Il est grand temps de ne plus craindre le difféomorphisme caché dans la formule du changement de variable intégral !
Le changement de variable est aux intégrales ce que la réindexation, le groupement ou le dédoublement de termes peuvent être aux sommes discrètes. Mais l'outil débouche sur une formule assez technique, conséquence d'une démonstration si formelle, à l'appui d'hypothèses si rigides, qu'on oublie le sens de cette analogie. Toutefois, en revenant à des considérations géométriques simples, nous constaterons qu'il s'agit juste de quadriller différemment une surface donnée, soit en la parcourant autrement, soit en la soumettant à des déformations dites équivalentes, qui conservent les aires.

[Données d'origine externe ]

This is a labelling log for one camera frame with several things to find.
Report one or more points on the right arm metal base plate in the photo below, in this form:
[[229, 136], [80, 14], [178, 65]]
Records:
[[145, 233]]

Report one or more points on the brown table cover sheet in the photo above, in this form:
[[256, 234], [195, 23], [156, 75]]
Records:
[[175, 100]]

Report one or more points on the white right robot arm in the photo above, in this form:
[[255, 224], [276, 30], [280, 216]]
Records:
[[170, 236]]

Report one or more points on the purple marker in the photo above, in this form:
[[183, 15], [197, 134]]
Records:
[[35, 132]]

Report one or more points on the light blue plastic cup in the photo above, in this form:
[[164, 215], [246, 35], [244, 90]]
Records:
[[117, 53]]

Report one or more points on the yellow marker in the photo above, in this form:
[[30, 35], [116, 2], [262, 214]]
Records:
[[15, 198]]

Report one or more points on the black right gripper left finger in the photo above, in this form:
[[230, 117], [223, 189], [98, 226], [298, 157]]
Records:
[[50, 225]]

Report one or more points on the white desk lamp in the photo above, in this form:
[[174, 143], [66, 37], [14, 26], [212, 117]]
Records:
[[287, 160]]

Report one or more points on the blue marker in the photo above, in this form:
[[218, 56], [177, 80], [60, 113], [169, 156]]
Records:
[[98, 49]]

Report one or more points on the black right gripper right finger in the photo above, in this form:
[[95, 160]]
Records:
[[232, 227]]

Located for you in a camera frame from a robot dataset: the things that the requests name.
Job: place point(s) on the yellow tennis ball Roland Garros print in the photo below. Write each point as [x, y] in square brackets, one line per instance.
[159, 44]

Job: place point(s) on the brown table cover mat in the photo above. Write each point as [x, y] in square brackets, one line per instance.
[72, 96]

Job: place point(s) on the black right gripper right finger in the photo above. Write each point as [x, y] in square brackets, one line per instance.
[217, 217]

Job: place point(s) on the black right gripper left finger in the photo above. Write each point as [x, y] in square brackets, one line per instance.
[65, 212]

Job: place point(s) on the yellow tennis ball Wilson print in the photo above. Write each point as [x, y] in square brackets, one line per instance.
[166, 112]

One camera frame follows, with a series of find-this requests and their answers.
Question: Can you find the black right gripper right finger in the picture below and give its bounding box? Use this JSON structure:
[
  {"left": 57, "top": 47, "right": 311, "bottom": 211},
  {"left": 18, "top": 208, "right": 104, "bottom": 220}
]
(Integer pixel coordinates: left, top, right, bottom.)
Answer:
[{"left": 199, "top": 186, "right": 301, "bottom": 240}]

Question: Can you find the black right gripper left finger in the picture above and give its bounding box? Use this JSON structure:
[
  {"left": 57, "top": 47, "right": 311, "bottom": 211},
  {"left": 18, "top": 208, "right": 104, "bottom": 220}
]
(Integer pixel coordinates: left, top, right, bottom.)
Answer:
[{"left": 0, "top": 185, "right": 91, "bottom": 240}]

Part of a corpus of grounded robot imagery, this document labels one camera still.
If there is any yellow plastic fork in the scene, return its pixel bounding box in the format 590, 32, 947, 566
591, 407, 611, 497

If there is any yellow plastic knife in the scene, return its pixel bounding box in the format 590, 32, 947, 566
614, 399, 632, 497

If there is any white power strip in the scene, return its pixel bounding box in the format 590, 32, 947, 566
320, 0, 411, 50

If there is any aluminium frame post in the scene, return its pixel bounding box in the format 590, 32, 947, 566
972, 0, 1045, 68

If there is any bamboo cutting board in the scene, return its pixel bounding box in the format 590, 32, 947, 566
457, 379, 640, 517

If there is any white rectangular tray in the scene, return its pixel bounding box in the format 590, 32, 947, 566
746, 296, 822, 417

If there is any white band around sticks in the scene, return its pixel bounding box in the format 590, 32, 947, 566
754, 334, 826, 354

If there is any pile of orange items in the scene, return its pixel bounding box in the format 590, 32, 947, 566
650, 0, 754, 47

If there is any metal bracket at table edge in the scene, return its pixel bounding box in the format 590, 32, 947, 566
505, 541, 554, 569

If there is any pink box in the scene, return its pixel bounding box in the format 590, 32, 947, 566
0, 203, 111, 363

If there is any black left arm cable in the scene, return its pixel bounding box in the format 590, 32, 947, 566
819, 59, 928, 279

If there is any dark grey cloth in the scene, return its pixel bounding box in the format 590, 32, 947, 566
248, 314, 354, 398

Soit donc à calculer l'intégrale \begin{equation} \int_{a}^b f(x)\mathrm{d}x \end{equation} selon la méthode, naguère au programme de Terminale 1 et toujours à celui des classes préparatoires 2, où l'intégrande $f$ dépend de la variable $x$ qui dépend à son tour d'une variable $u$. Ce dernier lien s'exprime théoriquement par la relation $x=\chi(u)$ où la fonction $\chi$ sera parée de toutes les qualités qui, au fil de l'eau, se révéleront utiles. En particulier, $\chi$ applique un certain segment $[\alpha,\beta]$ sur $[a,b]$ et s'y dérive à loisir. Par commodité, et malgré la confusion que cela créerait, on identifie volontiers $\chi$ à ses valeurs. Ainsi trouvera-t-on usuellement \begin{equation} x = \chi(u)=x(u). \label{relation} \end{equation}
Une première approche
À mesure que $u$ balaye $[\alpha,\beta]$ au pas uniforme élémentaire $\mathrm{d}u$, $x$ progresse au pas, adaptatif lui, $\mathrm{d}x = \tfrac{\mathrm{d}x}{\mathrm{d}u}\mathrm{d}u$. Cette subdivision découpe des lamelles quasi rectangulaires, contigües, de largeur infinitésimale $\tfrac{\mathrm{d}x}{\mathrm{d}u}\mathrm{d}u$ et de hauteur $f(x(u))$. Leur cumul reforme l'aire désirée, si bien que \begin{equation} \int_{a}^b f(x)\mathrm{d}x = \int_{\alpha}^\beta f(x(u))\tfrac{\mathrm{d}x}{\mathrm{d}u}\mathrm{d}u. \label{eq} \end{equation} Il importe que $a$ et $b$ demeurent les extrémités du chemin que parcourt $x$ – à savoir que $x(\alpha)=a$ et $x(\beta)=b$, ce qui implique la surjectivité de $\chi$. Cependant, $x$ pourrait aller et venir, voire déborder du segment $[a,b]$. L'orientation de l'axe des abscisses assure que les portions d'aires, algébriques et redondantes, parcourues dans un sens puis à revers, se compensent.
Une deuxième approche
Voici une deuxième interprétation de la formule (\ref{eq}), valable à condition que la relation (\ref{relation}) soit réversible, c'est-à-dire que $\chi$ soit injective et donc bijective. La dépendance de $u$ à $x$ se note alors $u = \mu(x)$ ou, abusivement mais plus communément \begin{equation} u = \mu(x)=u(x). \end{equation} Traçons conjointement $x \mapsto f(x)$ et $u \mapsto f(x(u))$. Avancer $x$ de $\mathrm{d}x $ délimite une lamelle de hauteur $f(x)$ et de largeur infinitésimale $\mathrm{d}x $, adossée à la première courbe. Sur l'autre en regard, lui correspond la bande de même hauteur $f(x(u))$ mais de largeur $\tfrac{\mathrm{d}u}{\mathrm{d}x}\mathrm{d}x$. Malléable, la première surface a été dilatée (ou contractée) horizontalement du facteur $\tfrac{\mathrm{d}u}{\mathrm{d}x}$. On en gomme l'effet sur l'aire en distordant la seconde verticalement du coefficient inverse. En opérant ainsi localement et tout du long, il vient \begin{equation} \int_{a}^b f(x)\mathrm{d}x = \int_{\alpha}^\beta f(x(u))\tfrac{1}{\tfrac{\mathrm{d}u}{\mathrm{d}x}}\label{eq2}\mathrm{d}u. \end{equation} Les graphes de $\chi$ et de $\mu$ se déduisent l'un de l'autre d'une symétrie par rapport à la première bissectrice. En se réfléchissant les pentes s'inversent : \[ \tfrac{\mathrm{d}x}{\mathrm{d}u}=\tfrac{1}{\tfrac{\mathrm{d}u}{\mathrm{d}x}} \] sous réserve de toutes les dérivabilités utiles. Le résultat du (\ref{eq2}) est bien conforme à (\ref{eq}).